Un feu ardent dévorait son cœur, blessant les chairs à vif pour n'en laisser que cendres et désespoirs. Il entendait toujours les crépitements alors que la foule se dispersait, morbide écho de sa souffrance...

Oh, le dieu du Destin devait se sentir puissant ! Manipuler ainsi tant et tant de vies et leur imposer chacun de ses désirs sadiques. Il pouvait presque entendre son rire traverser les flammes.

Malgré ses tentatives, une larme perça la barrière de ses cils, diamant de glace qui s'évapora avant de toucher les pavés. Ses poings se serrèrent alors que ses compagnes coulaient à leur tour sur ses joues blêmes.

Il le haïssait. De quel droit lui infligeait-il ça ? Lui avoir pris son clan, sa famille, son humanité, ce n'était pas assez ? Il avait fallu qu'il emporte Théo et maintenant... Il devait être heureux, tant de tourment en si peu de temps...
Pour beaucoup Mahyar était un dieu neutre, simple garant de l'équilibre, tisseur de vies... Mais Shin voyait enfin la vérité. Il se délectait de leur dérives, s'ennuyait tellement que son seul plaisir était de manipuler dieux, diables, et mortels ! Laissant quelques maigres espoirs, pour mieux ensuite les anéantir.
Leur monde était régi par un esprit malin aux pouvoirs infinis, rien d'étonnant à ce qu'il soit au bord de la destruction...
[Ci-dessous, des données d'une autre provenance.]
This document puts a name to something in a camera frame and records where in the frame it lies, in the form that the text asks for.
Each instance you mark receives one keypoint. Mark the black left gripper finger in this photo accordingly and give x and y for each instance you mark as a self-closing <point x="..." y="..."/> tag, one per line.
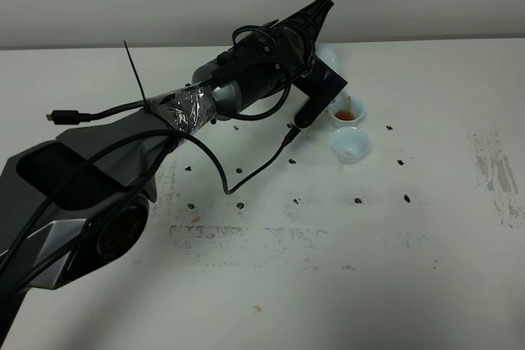
<point x="309" y="20"/>

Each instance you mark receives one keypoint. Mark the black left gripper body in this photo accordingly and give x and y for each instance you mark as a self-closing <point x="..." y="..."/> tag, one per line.
<point x="267" y="58"/>

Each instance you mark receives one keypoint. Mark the light blue porcelain teapot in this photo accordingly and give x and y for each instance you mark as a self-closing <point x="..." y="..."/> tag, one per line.
<point x="329" y="56"/>

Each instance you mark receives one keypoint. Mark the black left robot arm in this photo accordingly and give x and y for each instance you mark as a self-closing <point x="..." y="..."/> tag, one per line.
<point x="75" y="203"/>

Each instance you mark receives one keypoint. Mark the far light blue teacup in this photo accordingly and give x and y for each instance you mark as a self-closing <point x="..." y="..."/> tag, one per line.
<point x="346" y="110"/>

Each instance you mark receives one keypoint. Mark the light blue teacup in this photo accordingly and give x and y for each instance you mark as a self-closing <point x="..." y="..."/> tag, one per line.
<point x="350" y="144"/>
<point x="346" y="110"/>

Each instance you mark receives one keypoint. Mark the near light blue teacup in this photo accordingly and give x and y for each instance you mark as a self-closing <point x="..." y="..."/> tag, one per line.
<point x="350" y="144"/>

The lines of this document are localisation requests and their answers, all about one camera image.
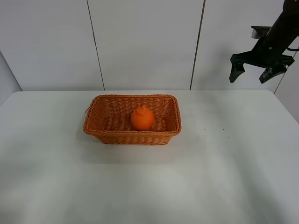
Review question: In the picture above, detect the orange tangerine with stem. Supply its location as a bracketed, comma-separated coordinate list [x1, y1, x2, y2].
[130, 105, 154, 131]

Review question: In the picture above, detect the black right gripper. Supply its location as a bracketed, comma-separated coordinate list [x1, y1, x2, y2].
[229, 40, 294, 83]

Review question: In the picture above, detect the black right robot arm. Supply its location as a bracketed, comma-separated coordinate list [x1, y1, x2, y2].
[229, 0, 299, 84]

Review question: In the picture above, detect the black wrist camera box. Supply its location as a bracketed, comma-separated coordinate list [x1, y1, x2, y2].
[251, 26, 271, 39]

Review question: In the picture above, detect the orange woven wicker basket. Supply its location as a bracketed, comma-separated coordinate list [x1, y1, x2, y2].
[83, 94, 182, 145]

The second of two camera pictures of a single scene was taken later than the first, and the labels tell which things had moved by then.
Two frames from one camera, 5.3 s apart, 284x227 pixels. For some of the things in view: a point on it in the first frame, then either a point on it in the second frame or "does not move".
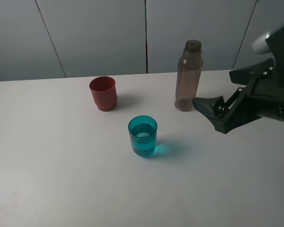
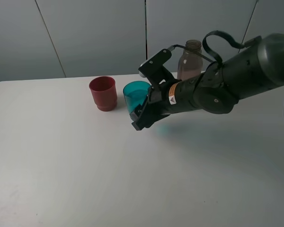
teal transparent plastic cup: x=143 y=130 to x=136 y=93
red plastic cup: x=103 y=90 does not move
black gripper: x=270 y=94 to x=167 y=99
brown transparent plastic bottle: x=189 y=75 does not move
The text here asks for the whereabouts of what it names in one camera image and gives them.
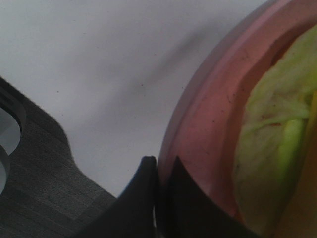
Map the robot base with silver rings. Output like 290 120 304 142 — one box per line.
0 78 26 192

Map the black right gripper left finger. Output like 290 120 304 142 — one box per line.
75 156 157 238

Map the pink round plate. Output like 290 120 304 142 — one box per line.
156 0 317 218

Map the sandwich with lettuce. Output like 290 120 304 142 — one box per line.
232 27 317 238

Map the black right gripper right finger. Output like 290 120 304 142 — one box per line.
156 157 257 238

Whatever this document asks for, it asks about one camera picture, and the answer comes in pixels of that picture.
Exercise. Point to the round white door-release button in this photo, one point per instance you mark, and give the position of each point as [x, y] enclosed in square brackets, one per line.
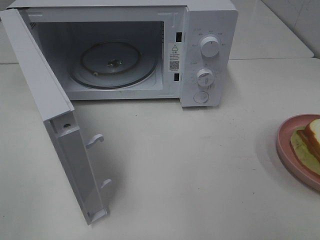
[201, 97]

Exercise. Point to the white timer knob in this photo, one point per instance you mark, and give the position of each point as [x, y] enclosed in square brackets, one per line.
[205, 77]

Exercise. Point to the white microwave door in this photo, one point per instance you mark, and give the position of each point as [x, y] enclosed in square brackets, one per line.
[57, 113]

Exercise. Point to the pink round plate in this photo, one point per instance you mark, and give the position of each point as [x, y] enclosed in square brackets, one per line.
[287, 154]

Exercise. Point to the white bread sandwich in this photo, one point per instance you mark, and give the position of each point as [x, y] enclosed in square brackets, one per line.
[305, 142]

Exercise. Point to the white warning label sticker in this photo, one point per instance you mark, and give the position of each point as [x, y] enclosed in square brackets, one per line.
[174, 56]

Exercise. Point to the white microwave oven body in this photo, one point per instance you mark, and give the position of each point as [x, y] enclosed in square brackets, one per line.
[63, 29]

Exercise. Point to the glass microwave turntable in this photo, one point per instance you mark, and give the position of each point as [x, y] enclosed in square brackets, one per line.
[113, 65]

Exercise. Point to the upper white power knob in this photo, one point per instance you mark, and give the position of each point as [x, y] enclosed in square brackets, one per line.
[210, 46]

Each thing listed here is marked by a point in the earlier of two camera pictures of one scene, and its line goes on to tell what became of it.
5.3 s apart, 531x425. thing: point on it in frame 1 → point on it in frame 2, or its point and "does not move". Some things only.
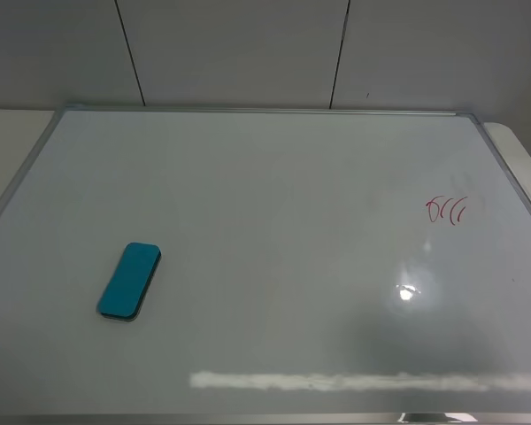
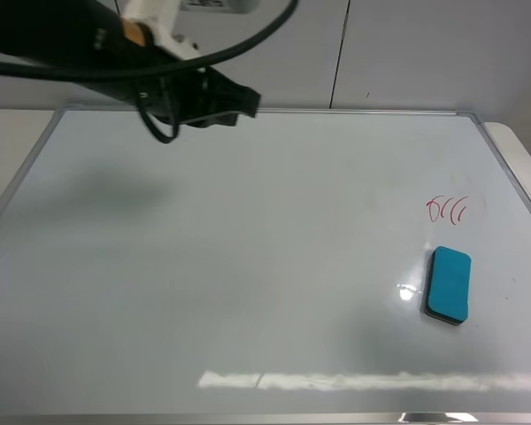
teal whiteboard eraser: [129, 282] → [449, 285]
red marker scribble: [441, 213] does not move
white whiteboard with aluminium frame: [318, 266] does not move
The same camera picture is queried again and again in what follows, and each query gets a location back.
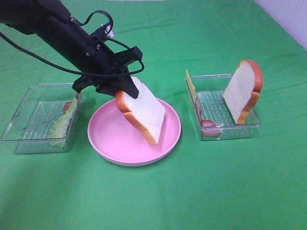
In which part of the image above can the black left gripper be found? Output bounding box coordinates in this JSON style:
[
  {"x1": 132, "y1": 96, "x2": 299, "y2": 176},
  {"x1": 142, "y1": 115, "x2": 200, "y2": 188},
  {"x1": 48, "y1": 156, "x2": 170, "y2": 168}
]
[{"x1": 71, "y1": 39, "x2": 142, "y2": 99}]

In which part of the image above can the toy bread slice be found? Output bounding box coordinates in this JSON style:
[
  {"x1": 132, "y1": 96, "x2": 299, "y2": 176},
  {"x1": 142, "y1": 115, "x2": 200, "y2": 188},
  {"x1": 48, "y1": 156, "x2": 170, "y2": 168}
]
[
  {"x1": 115, "y1": 76, "x2": 166, "y2": 146},
  {"x1": 223, "y1": 59, "x2": 263, "y2": 125}
]

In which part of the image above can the yellow toy cheese slice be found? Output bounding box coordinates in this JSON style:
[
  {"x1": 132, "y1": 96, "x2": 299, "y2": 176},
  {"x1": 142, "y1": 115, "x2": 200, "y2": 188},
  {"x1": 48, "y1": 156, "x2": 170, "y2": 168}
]
[{"x1": 186, "y1": 70, "x2": 196, "y2": 101}]

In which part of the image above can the toy bacon strip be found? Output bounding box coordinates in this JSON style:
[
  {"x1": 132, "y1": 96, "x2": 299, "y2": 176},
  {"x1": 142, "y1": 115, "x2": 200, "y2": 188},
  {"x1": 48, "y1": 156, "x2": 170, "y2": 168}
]
[
  {"x1": 63, "y1": 92, "x2": 79, "y2": 114},
  {"x1": 195, "y1": 97, "x2": 221, "y2": 137}
]

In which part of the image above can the toy lettuce leaf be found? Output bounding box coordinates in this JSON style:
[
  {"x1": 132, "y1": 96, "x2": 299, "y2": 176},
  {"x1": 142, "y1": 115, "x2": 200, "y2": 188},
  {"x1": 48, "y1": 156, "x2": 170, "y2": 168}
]
[{"x1": 48, "y1": 98, "x2": 78, "y2": 139}]

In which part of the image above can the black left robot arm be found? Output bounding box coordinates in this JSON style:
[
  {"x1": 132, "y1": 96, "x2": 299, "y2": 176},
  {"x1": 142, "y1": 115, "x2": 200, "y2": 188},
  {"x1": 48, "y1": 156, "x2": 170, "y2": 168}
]
[{"x1": 0, "y1": 0, "x2": 142, "y2": 98}]

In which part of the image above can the pink round plate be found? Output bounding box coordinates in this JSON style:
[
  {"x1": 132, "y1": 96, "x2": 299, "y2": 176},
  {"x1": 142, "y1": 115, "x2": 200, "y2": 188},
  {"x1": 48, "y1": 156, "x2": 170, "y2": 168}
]
[{"x1": 87, "y1": 99, "x2": 181, "y2": 167}]

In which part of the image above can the left clear plastic container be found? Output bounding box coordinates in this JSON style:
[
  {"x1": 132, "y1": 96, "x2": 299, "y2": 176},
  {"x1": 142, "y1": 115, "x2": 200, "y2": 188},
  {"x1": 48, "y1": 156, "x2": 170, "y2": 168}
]
[{"x1": 0, "y1": 83, "x2": 82, "y2": 154}]

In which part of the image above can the clear plastic container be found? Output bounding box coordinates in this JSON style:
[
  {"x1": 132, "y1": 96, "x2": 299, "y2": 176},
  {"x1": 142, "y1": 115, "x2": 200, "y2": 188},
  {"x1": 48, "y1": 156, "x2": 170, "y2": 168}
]
[
  {"x1": 0, "y1": 83, "x2": 82, "y2": 154},
  {"x1": 185, "y1": 74, "x2": 260, "y2": 141}
]

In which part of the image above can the right clear plastic container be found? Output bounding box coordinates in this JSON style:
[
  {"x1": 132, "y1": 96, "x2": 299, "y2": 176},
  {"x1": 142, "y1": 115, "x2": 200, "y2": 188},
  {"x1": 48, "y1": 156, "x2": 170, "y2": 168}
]
[{"x1": 185, "y1": 74, "x2": 260, "y2": 141}]

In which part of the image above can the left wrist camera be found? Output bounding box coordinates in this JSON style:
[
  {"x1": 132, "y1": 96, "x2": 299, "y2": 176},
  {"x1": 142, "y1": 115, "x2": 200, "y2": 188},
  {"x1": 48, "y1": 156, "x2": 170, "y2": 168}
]
[{"x1": 100, "y1": 23, "x2": 114, "y2": 38}]

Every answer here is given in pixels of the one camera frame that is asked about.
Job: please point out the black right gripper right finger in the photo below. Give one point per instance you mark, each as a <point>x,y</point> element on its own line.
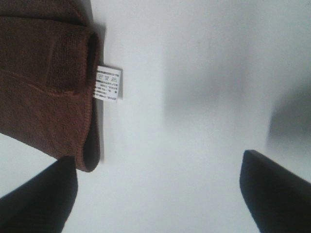
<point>278,200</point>

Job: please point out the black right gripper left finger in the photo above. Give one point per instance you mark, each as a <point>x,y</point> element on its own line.
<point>42,204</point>

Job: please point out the brown towel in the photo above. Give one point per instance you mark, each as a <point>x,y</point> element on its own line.
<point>48,62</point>

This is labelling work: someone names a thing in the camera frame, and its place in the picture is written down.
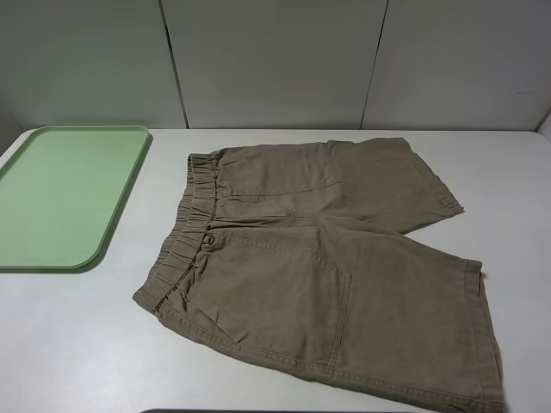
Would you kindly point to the green plastic tray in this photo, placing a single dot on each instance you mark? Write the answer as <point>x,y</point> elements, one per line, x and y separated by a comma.
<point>62,192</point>

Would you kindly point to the khaki shorts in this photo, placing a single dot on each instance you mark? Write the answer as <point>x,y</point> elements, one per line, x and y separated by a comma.
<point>298,258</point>

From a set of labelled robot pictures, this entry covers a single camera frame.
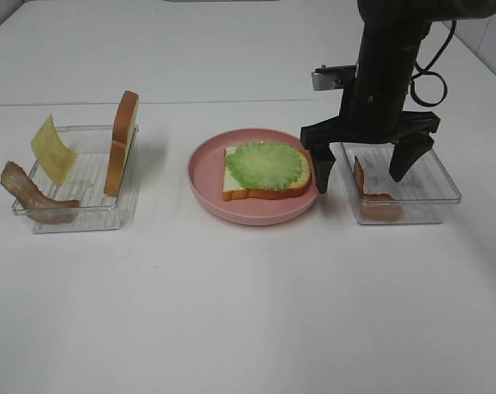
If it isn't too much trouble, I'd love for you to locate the clear left plastic tray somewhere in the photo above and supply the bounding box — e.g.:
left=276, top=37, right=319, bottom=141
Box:
left=11, top=125, right=140, bottom=234

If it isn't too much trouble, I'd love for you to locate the bread slice sandwich base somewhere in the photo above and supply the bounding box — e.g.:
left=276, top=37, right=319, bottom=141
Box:
left=222, top=145, right=314, bottom=203

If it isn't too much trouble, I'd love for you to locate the standing bread slice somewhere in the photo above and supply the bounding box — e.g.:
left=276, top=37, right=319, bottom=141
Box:
left=103, top=90, right=139, bottom=196

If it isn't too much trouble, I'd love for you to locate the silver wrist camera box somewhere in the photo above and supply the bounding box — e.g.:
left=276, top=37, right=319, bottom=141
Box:
left=311, top=65, right=357, bottom=91

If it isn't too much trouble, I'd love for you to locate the pink round plate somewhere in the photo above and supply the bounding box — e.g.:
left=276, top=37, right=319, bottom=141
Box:
left=187, top=128, right=319, bottom=226

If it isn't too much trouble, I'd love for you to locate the green lettuce leaf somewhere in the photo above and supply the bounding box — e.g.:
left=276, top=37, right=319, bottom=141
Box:
left=224, top=140, right=311, bottom=192

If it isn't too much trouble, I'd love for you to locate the clear plastic tray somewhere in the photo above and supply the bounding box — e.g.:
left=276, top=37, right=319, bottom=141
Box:
left=11, top=125, right=140, bottom=234
left=333, top=143, right=462, bottom=225

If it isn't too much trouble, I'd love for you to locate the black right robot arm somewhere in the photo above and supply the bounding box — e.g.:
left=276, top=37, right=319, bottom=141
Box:
left=300, top=1, right=496, bottom=194

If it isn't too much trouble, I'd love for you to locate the tray bacon strip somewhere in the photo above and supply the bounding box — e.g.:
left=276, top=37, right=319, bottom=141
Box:
left=353, top=157, right=404, bottom=222
left=0, top=161, right=80, bottom=224

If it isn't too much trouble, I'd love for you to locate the yellow cheese slice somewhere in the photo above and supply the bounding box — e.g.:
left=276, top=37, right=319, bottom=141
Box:
left=30, top=114, right=76, bottom=186

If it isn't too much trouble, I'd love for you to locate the clear right plastic tray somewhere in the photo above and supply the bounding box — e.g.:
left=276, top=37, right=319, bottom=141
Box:
left=333, top=143, right=462, bottom=225

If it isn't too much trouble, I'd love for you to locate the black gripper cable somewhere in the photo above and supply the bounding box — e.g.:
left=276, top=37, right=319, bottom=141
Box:
left=407, top=18, right=457, bottom=108

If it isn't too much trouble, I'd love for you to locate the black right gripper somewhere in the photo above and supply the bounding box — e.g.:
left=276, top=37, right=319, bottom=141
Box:
left=300, top=79, right=439, bottom=194

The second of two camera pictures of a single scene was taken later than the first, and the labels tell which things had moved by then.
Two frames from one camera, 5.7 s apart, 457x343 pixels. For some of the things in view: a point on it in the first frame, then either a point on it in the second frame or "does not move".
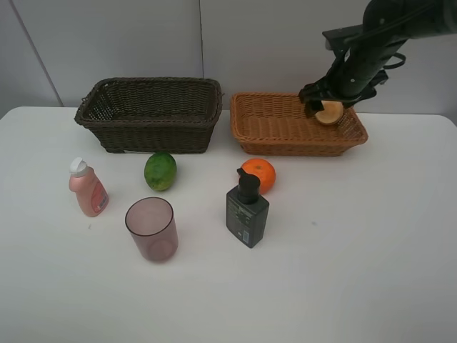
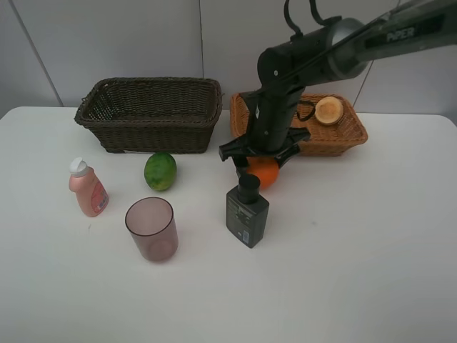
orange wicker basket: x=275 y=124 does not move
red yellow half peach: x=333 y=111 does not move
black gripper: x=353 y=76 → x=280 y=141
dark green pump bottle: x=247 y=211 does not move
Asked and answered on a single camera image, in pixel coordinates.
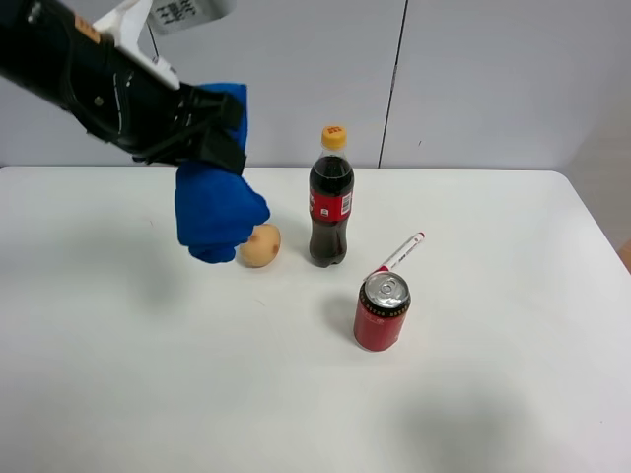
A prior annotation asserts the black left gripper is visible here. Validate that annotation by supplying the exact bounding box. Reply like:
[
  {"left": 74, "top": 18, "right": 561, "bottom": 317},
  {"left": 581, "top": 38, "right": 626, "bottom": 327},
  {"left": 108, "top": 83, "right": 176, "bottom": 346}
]
[{"left": 105, "top": 81, "right": 246, "bottom": 174}]

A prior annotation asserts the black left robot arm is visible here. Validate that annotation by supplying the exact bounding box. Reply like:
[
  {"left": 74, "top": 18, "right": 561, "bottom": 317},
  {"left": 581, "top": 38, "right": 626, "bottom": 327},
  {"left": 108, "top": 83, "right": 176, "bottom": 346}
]
[{"left": 1, "top": 1, "right": 246, "bottom": 175}]

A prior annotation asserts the tan round potato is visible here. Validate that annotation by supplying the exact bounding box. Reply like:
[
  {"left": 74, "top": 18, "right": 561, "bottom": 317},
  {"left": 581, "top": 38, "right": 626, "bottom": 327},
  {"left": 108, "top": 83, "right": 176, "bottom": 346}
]
[{"left": 240, "top": 224, "right": 281, "bottom": 268}]

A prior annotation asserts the cola bottle yellow cap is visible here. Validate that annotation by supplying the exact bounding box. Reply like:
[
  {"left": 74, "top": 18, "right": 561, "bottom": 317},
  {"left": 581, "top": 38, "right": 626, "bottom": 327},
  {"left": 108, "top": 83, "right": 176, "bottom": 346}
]
[{"left": 309, "top": 125, "right": 354, "bottom": 268}]

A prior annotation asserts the white red pen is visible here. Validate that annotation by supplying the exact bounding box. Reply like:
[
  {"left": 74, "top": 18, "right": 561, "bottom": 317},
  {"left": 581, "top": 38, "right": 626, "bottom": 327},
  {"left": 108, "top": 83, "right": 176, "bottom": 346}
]
[{"left": 366, "top": 232, "right": 426, "bottom": 279}]

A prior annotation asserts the red soda can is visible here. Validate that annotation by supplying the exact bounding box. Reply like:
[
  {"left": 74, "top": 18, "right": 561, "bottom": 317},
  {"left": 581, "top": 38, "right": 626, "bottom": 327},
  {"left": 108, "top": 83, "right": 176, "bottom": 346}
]
[{"left": 353, "top": 271, "right": 411, "bottom": 352}]

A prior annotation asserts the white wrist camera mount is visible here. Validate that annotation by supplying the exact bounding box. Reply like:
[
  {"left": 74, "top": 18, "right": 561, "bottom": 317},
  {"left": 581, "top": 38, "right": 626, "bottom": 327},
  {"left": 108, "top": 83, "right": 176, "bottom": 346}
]
[{"left": 93, "top": 0, "right": 237, "bottom": 91}]

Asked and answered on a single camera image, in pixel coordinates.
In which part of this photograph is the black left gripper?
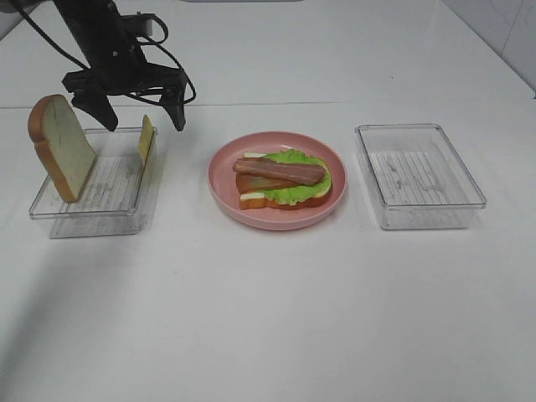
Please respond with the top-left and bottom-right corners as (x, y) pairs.
(61, 8), (187, 131)

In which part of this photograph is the bacon strip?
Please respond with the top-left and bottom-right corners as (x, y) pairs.
(235, 173), (295, 193)
(233, 157), (326, 185)

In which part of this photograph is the bread slice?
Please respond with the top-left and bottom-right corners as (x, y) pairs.
(28, 95), (96, 203)
(240, 153), (332, 210)

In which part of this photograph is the green lettuce leaf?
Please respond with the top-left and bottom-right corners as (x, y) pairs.
(261, 149), (332, 206)

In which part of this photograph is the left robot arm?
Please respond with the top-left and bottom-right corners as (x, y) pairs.
(54, 1), (195, 131)

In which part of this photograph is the yellow cheese slice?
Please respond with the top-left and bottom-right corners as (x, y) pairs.
(138, 115), (155, 172)

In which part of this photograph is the left clear plastic tray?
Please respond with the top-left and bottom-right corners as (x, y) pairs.
(28, 127), (158, 239)

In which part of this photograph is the clear plastic tray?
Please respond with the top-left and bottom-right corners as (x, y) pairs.
(28, 127), (158, 239)
(355, 123), (487, 230)

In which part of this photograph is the pink round plate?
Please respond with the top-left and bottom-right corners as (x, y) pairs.
(208, 131), (348, 230)

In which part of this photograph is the right clear plastic tray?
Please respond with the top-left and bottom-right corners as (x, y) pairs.
(355, 123), (487, 230)

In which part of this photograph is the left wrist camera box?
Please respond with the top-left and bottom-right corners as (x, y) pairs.
(121, 13), (156, 37)

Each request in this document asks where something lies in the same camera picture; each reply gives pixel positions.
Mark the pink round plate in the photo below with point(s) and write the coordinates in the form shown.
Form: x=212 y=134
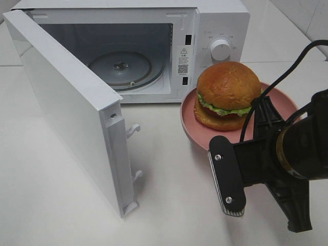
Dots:
x=201 y=135

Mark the upper white round knob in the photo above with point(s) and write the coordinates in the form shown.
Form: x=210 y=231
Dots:
x=220 y=49

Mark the white microwave door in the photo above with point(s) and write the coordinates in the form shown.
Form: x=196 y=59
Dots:
x=81 y=108

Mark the white microwave oven body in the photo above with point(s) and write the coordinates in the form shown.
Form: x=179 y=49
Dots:
x=90 y=29

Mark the glass microwave turntable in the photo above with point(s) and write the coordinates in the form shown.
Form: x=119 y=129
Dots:
x=121 y=68

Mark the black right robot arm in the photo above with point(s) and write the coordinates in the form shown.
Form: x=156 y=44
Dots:
x=284 y=154

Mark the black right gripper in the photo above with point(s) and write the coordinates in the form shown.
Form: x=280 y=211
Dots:
x=255 y=161

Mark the white warning label sticker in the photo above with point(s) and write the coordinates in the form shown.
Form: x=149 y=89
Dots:
x=183 y=59

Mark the burger with lettuce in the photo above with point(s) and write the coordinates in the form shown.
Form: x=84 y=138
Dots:
x=224 y=95

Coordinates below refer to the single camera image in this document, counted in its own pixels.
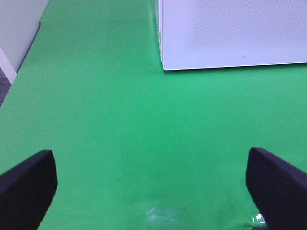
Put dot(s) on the white microwave oven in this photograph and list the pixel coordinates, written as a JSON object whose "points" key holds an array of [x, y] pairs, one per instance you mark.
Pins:
{"points": [[203, 34]]}

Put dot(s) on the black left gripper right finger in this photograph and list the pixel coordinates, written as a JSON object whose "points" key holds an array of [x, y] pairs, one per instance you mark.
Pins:
{"points": [[278, 189]]}

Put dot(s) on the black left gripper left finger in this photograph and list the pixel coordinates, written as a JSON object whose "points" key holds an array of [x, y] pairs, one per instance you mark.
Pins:
{"points": [[27, 191]]}

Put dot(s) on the green table cloth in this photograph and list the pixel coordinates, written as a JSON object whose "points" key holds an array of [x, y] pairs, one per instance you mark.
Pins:
{"points": [[137, 147]]}

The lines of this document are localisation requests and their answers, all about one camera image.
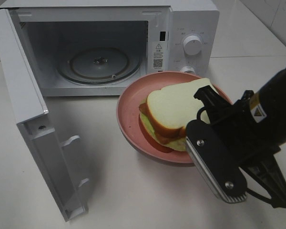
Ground white timer knob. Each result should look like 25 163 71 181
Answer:
180 66 195 74

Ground upper white power knob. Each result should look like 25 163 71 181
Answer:
183 34 202 56

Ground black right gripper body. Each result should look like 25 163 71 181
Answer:
194 86 286 203

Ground pink round plate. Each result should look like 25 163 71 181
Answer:
116 72 231 166

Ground white microwave door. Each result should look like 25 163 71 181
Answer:
0 9 90 221

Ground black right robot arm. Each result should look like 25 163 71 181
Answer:
186 68 286 208

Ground white microwave oven body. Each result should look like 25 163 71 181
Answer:
0 0 219 96

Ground white warning label sticker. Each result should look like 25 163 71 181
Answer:
152 42 165 70

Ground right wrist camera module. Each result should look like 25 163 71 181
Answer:
185 120 247 204

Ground toy sandwich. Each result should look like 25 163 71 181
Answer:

Ses larmes s'étaient taries, remplacées par une ire grandissante, et il rouvrit les yeux.

Grunlek...

Le nain était à terre, le visage perdu dans le pelage d'Éden et ses épaules étaient secouées de mouvements saccadés par de silencieux sanglots.

Sous les cendres, ce qu'il restait du cœur de Shin se serra alors que sa rage diminuait, comme étouffée par la neige.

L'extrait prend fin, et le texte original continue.